=== Information supplied ===
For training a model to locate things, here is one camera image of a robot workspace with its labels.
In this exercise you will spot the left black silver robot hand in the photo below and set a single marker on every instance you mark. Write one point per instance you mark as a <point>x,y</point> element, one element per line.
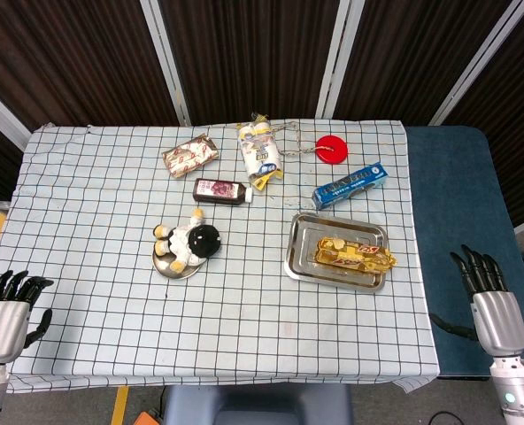
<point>3,327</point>

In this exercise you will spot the round metal plate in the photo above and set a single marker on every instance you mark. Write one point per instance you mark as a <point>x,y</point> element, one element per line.
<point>183,274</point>

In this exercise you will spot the black white plush toy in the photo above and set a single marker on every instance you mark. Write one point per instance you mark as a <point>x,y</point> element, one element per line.
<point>182,241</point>

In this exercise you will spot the blue toothpaste box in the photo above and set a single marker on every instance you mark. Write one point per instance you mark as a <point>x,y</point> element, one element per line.
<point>346,187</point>

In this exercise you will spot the rectangular metal tray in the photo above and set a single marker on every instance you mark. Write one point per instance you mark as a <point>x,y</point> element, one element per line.
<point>306,230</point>

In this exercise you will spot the silver red snack packet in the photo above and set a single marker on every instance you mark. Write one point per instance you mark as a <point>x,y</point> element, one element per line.
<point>191,156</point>

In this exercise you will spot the orange floor object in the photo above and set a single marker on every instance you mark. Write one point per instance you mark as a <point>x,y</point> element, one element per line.
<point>146,418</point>

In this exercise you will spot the gold cracker packet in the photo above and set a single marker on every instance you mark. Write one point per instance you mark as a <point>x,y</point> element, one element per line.
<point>350,254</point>

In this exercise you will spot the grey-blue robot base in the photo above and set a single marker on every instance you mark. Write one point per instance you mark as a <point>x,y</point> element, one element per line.
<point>257,405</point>

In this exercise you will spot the checkered light blue tablecloth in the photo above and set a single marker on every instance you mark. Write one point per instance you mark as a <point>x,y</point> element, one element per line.
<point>111,310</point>

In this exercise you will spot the white yellow snack bag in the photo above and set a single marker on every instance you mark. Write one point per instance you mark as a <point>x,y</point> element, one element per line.
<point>259,150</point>

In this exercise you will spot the dark brown small bottle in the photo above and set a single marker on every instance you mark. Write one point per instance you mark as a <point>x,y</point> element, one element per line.
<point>218,191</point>

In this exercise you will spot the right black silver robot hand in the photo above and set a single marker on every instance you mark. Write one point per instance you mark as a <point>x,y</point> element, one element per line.
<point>501,319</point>

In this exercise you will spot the red plastic disc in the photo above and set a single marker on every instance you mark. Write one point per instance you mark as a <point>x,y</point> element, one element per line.
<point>333,149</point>

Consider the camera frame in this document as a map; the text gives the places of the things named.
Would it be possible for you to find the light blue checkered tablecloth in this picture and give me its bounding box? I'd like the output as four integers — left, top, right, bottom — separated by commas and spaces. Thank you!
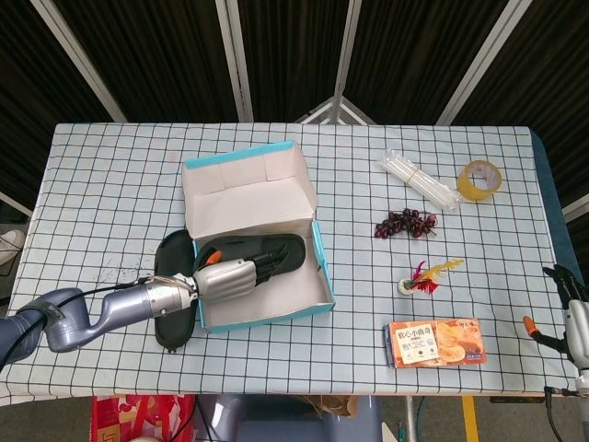
0, 122, 583, 406

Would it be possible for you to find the purple artificial grape bunch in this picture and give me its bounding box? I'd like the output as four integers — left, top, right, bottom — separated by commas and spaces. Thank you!
374, 208, 439, 240

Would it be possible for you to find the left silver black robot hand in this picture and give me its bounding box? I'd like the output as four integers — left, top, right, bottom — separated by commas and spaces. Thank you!
191, 248, 291, 305

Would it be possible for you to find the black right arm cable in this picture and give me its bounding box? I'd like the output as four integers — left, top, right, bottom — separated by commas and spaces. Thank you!
544, 385, 581, 442

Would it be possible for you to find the colourful feather shuttlecock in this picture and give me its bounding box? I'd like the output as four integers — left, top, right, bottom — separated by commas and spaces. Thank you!
398, 258, 465, 296

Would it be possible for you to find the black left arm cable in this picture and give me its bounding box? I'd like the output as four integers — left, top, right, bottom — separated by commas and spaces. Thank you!
0, 276, 156, 367

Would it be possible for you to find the white metal partition foot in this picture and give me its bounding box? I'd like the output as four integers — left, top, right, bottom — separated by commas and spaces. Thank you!
294, 96, 378, 124

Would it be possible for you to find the grey metal table leg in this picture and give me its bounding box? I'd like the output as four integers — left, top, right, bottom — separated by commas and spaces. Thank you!
404, 395, 416, 442

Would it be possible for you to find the dark folding partition screen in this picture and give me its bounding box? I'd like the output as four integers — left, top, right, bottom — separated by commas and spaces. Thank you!
0, 0, 589, 222

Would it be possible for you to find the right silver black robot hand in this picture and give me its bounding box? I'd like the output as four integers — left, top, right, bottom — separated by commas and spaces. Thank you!
523, 264, 589, 368

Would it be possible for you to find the orange snack package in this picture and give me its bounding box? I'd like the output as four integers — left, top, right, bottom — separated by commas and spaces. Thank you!
384, 317, 488, 369

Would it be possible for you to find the bundle of clear plastic tubes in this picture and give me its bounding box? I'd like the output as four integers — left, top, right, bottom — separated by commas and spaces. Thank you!
379, 147, 463, 213

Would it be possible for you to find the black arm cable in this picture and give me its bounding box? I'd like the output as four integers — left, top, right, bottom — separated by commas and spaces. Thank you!
544, 385, 581, 442
0, 276, 156, 367

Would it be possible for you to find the black rubber slipper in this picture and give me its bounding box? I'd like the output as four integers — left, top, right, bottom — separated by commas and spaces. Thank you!
154, 228, 198, 355
192, 233, 307, 286

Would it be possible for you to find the yellow packing tape roll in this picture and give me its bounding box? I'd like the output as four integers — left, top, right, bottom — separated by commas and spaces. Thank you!
456, 159, 503, 203

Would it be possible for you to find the red printed shopping bag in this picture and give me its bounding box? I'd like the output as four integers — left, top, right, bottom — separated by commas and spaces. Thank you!
90, 393, 197, 442

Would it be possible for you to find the light blue cardboard shoe box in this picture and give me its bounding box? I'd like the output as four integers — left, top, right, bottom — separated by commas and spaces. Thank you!
181, 140, 336, 333

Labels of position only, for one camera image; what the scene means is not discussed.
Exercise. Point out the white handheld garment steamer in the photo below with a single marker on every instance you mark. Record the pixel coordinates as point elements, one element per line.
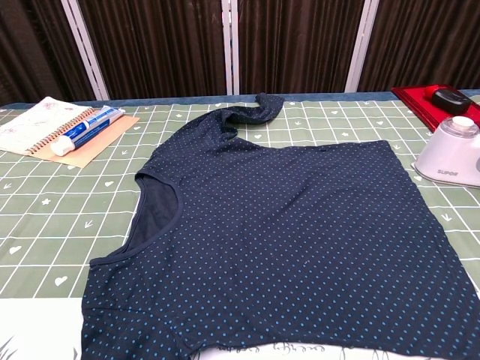
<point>448,157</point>

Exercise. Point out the navy blue polka dot shirt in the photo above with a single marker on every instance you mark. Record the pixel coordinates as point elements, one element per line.
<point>270,225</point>

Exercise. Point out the green checkered tablecloth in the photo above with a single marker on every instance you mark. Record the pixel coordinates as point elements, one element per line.
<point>56,210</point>

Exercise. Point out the dark brown pleated curtain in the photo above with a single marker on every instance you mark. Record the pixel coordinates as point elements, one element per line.
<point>157,45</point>

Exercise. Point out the blue and white toothpaste tube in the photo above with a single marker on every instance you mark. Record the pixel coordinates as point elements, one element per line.
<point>84,129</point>

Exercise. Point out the red wooden tray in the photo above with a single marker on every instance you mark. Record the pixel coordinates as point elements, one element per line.
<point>416,103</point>

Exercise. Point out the spiral bound notebook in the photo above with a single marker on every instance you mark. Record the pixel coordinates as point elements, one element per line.
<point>35,125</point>

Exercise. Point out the black rectangular case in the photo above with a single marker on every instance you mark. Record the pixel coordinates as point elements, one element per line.
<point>450,100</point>

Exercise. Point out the white screen frame post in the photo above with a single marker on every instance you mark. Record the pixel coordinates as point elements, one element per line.
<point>230,47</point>
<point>84,48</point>
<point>362,45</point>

=== Aim of the exercise ===
Apart from the images, retype the full material exactly as written.

=== Result of this task ===
For training a model to locate things, here is one camera image of a robot workspace with its labels.
In this exercise you will spot the left black silver robot hand in the photo below and set a single marker on every instance you mark. Write one point per instance you mark as a <point>x,y</point> element, one element per line.
<point>3,327</point>

In this exercise you will spot the round metal plate in the photo above and set a single marker on every instance you mark. Write one point per instance you mark as a <point>x,y</point> element, one element per line.
<point>183,274</point>

In this exercise you will spot the black white plush toy in the photo above and set a single marker on every instance you mark. Write one point per instance you mark as a <point>x,y</point> element, one element per line.
<point>182,241</point>

In this exercise you will spot the blue toothpaste box in the photo above and set a single marker on every instance you mark. Write one point per instance you mark as a <point>x,y</point> element, one element per line.
<point>346,187</point>

In this exercise you will spot the rectangular metal tray in the photo above and set a single marker on every instance you mark. Write one point per instance you mark as a <point>x,y</point> element, one element per line.
<point>306,230</point>

In this exercise you will spot the silver red snack packet in the photo above and set a single marker on every instance you mark. Write one point per instance you mark as a <point>x,y</point> element, one element per line.
<point>191,156</point>

In this exercise you will spot the orange floor object in the photo above and set a single marker on every instance you mark. Write one point per instance you mark as a <point>x,y</point> element, one element per line.
<point>146,418</point>

In this exercise you will spot the gold cracker packet in the photo above and set a single marker on every instance you mark. Write one point per instance you mark as a <point>x,y</point> element, one element per line.
<point>350,254</point>

In this exercise you will spot the grey-blue robot base in the photo above and set a single marker on every instance you mark. Write one point per instance you mark as a <point>x,y</point> element, one element per line.
<point>257,405</point>

In this exercise you will spot the checkered light blue tablecloth in the photo above and set a single marker on every instance you mark. Write one point per instance you mark as a <point>x,y</point> element, one element per line.
<point>111,310</point>

In this exercise you will spot the white yellow snack bag in the photo above and set a single marker on every instance you mark. Write one point per instance you mark as a <point>x,y</point> element, one element per line.
<point>259,150</point>

In this exercise you will spot the dark brown small bottle in the photo above and set a single marker on every instance you mark. Write one point per instance you mark as a <point>x,y</point> element, one element per line.
<point>218,191</point>

In this exercise you will spot the right black silver robot hand in the photo above and set a single marker on every instance you mark. Write one point per instance you mark as a <point>x,y</point> element, one element per line.
<point>501,319</point>

In this exercise you will spot the red plastic disc in the photo above and set a single marker on every instance you mark. Write one point per instance you mark as a <point>x,y</point> element, one element per line.
<point>333,149</point>

Consider the camera frame in this document as a map; the text gives the places of the things named.
Would it be possible for you to find the light blue checkered tablecloth in this picture and give me its bounding box? I'd like the output as four integers — left, top, right, bottom — separated by commas and spaces. Thank you!
0, 122, 583, 406

Would it be possible for you to find the purple artificial grape bunch in this picture and give me its bounding box? I'd like the output as four integers — left, top, right, bottom — separated by commas and spaces. Thank you!
374, 208, 439, 240

Would it be possible for you to find the left silver black robot hand in this picture and give me its bounding box? I'd like the output as four integers — left, top, right, bottom — separated by commas and spaces. Thank you!
191, 248, 291, 305

Would it be possible for you to find the black right arm cable in this picture and give me its bounding box? I'd like the output as four integers — left, top, right, bottom — separated by commas and spaces. Thank you!
544, 385, 581, 442

Would it be possible for you to find the colourful feather shuttlecock in this picture and give me its bounding box? I'd like the output as four integers — left, top, right, bottom — separated by commas and spaces. Thank you!
398, 258, 465, 296

Would it be possible for you to find the black left arm cable in this picture and give me its bounding box? I'd like the output as four integers — left, top, right, bottom — separated by commas and spaces. Thank you!
0, 276, 156, 367

Would it be possible for you to find the white metal partition foot in this picture and give me its bounding box? I'd like the output as four integers — left, top, right, bottom — separated by commas and spaces. Thank you!
294, 96, 378, 124

Would it be possible for you to find the grey metal table leg in this picture and give me its bounding box? I'd like the output as four integers — left, top, right, bottom — separated by commas and spaces. Thank you!
404, 395, 416, 442

Would it be possible for you to find the dark folding partition screen in this picture and give me its bounding box? I'd like the output as four integers — left, top, right, bottom — separated by commas and spaces. Thank you!
0, 0, 589, 222

Would it be possible for you to find the right silver black robot hand in this picture and give me its bounding box? I'd like the output as four integers — left, top, right, bottom — separated by commas and spaces. Thank you!
523, 264, 589, 368

Would it be possible for you to find the orange snack package in this picture and give me its bounding box? I'd like the output as four integers — left, top, right, bottom — separated by commas and spaces. Thank you!
384, 317, 488, 369

Would it be possible for you to find the bundle of clear plastic tubes in this picture and give me its bounding box? I'd like the output as four integers — left, top, right, bottom — separated by commas and spaces. Thank you!
379, 147, 463, 213

Would it be possible for you to find the black arm cable in this picture and give me its bounding box? I'd like the output as four integers — left, top, right, bottom — separated by commas and spaces. Thank you!
544, 385, 581, 442
0, 276, 156, 367

Would it be possible for you to find the black rubber slipper in this picture and give me its bounding box? I'd like the output as four integers — left, top, right, bottom — separated by commas and spaces. Thank you!
154, 228, 198, 355
192, 233, 307, 286

Would it be possible for you to find the yellow packing tape roll in this picture and give me its bounding box? I'd like the output as four integers — left, top, right, bottom — separated by commas and spaces. Thank you!
456, 159, 503, 203

Would it be possible for you to find the red printed shopping bag in this picture and give me its bounding box? I'd like the output as four integers — left, top, right, bottom — separated by commas and spaces. Thank you!
90, 393, 197, 442

Would it be possible for you to find the light blue cardboard shoe box in this picture and give me its bounding box? I'd like the output as four integers — left, top, right, bottom — separated by commas and spaces. Thank you!
181, 140, 336, 333

Labels of position only, for one camera image; what the scene means is not discussed.
Exercise. Point out the white handheld garment steamer in the photo below with a single marker on every instance you mark. Record the pixel coordinates as point elements, one element per line.
<point>448,157</point>

Exercise. Point out the navy blue polka dot shirt in the photo above with a single marker on every instance you mark. Record the pixel coordinates as point elements, one element per line.
<point>270,225</point>

Exercise. Point out the green checkered tablecloth in the photo above with a single marker on every instance you mark. Record the pixel coordinates as point elements, one element per line.
<point>56,210</point>

Exercise. Point out the dark brown pleated curtain in the photo above with a single marker on every instance you mark. Record the pixel coordinates as point elements, one element per line.
<point>157,45</point>

Exercise. Point out the blue and white toothpaste tube in the photo above with a single marker on every instance you mark. Record the pixel coordinates as point elements, one element per line.
<point>84,129</point>

Exercise. Point out the red wooden tray in the photo above with a single marker on every instance you mark. Record the pixel coordinates as point elements, one element per line.
<point>416,103</point>

Exercise. Point out the spiral bound notebook in the photo above with a single marker on every instance you mark. Record the pixel coordinates as point elements, one element per line.
<point>35,125</point>

Exercise. Point out the black rectangular case in the photo above with a single marker on every instance you mark. Record the pixel coordinates as point elements, one element per line.
<point>450,100</point>

Exercise. Point out the white screen frame post in the photo above with a single marker on every instance you mark. Record the pixel coordinates as point elements, one element per line.
<point>230,47</point>
<point>84,48</point>
<point>362,45</point>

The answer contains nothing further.